◆ The task ◆
From the material that follows, please give the number of lines containing the string "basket", and that number alone.

[[ Data provided open ]]

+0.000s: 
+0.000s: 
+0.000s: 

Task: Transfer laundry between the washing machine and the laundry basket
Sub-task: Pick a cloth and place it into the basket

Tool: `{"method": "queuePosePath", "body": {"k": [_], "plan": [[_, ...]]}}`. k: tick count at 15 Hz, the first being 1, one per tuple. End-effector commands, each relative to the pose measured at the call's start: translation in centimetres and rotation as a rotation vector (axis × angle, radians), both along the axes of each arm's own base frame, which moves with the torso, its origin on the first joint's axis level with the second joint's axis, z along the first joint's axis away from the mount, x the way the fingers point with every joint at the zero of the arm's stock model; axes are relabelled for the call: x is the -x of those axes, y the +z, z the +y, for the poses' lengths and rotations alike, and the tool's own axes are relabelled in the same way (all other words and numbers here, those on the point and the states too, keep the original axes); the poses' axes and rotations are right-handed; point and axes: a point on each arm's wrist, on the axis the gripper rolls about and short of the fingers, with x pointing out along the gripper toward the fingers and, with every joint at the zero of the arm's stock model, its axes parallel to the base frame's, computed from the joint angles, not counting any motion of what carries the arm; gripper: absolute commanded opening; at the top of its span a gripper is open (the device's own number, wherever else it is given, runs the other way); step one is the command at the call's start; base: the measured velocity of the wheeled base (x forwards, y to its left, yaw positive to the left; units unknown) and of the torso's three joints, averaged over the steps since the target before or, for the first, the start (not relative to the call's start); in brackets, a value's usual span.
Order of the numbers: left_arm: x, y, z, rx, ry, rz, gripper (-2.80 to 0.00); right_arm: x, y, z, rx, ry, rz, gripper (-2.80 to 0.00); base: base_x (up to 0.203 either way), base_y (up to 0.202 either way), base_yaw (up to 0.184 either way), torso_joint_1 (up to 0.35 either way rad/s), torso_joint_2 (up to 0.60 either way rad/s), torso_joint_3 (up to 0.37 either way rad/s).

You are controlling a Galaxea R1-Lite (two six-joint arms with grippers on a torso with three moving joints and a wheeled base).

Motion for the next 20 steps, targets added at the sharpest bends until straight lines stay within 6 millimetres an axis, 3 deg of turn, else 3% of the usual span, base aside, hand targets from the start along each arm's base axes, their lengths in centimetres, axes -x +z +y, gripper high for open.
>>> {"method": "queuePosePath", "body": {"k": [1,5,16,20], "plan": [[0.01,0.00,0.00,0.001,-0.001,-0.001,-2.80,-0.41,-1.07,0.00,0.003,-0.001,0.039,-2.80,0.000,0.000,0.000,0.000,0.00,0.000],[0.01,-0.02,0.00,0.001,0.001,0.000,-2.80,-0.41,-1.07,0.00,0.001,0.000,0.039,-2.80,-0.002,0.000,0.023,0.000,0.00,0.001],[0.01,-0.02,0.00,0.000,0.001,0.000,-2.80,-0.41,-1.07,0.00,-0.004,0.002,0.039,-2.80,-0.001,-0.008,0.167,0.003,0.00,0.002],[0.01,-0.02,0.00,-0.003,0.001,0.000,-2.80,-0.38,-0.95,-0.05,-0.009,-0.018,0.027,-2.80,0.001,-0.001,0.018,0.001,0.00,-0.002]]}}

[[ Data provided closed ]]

◆ Output for this exercise ◆
2